Feature
posted 1 Sep 1999 in Volume 3 Issue 1
Natural
navigation
Technology to support Knowledge Management must access relevant
information, and help make sense of it. This is particularly important when a
huge amount of information is available from multiple, disparate sources,
including unstructured documents and images, as well as structured databases. In
this article Ramana Rao & Ralph Sprague, Jr describe two underlying
technologies that support Knowledge Work i.e. Information Visualisation and
Knowledge Extraction.
Much research has been done on designing tools that are natural to us as
humans as well as to the tasks we must perform with them. In some sense, the
entire history of computing has been about a shift from the artificial, even the
strange, to the natural. As computation has become less and less expensive and
rare, more and more of it could be used to adapt interaction to us and our work.

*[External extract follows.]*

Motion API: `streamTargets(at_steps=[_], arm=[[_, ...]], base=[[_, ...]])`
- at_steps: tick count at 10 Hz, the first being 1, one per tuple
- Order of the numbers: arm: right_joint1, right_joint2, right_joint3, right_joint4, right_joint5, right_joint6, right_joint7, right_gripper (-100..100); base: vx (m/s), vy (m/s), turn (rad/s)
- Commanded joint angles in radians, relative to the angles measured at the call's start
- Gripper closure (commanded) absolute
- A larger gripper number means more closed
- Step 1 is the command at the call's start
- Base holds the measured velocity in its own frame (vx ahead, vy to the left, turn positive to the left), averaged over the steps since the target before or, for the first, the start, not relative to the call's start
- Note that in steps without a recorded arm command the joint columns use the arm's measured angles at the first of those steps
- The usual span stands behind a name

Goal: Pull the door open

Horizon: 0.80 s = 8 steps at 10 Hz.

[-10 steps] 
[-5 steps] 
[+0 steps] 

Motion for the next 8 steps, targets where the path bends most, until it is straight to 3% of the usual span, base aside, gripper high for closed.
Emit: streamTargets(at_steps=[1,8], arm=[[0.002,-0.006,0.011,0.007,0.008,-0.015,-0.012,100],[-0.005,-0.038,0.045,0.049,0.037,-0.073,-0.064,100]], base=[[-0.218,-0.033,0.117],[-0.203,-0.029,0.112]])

Some acts are completely natural for humans and foreign to computers. For
example, we expect humans to identify which branch of a tree sticks out, or
recognise that something in particular is meant by a string of words like 'hot
and cold running water.' Other acts we expect computers to do easily and humans
to do poorly, like counting the number of leaves on the tree or the number of
spaces in this sentence.
The knowledge management elements of information visualisation and
knowledge extraction are about applying computation in ways that allow
leveraging of our natural abilities of vision, language, memory based on
visual/spatial clues, and pattern recognition.
![]() |
Information visualisation is about utilising interactive graphics to present information and support interactions. By leveraging the strengths as well as respecting the constraints of our cognitive, perceptual, and motor systems, it is possible to support interaction with much larger amounts of information than possible with previous graphical interfaces. |
![]() |
Knowledge extraction is about extracting attributes or structure from information objects (documents or datasets) or collections (e.g. corpora or databases) of the kind that we naturally use in sense-making and in decisions about how we are going to use our time. This extracted information, often called metadata or even knowledge, is valuable in guiding access and use of the information and often for automating portions of the work. |
Early on, the use of computer power moved beyond calculation to information processing in support of business functions. This required structuring information so that it could be handled routinely through computation. Data is organised as entities into its attributes, and attributes into data records, which are accumulated into files, databases and information systems. A major challenge in using computers for knowledge management derives from the increasing use of so-called 'unstructured' information in documents, in addition to the 'structured' information in databases. This assertion that documents are unstructured results from attempts to extend the structural model of databases to documents. Yet it also belies a computer or implementation bias.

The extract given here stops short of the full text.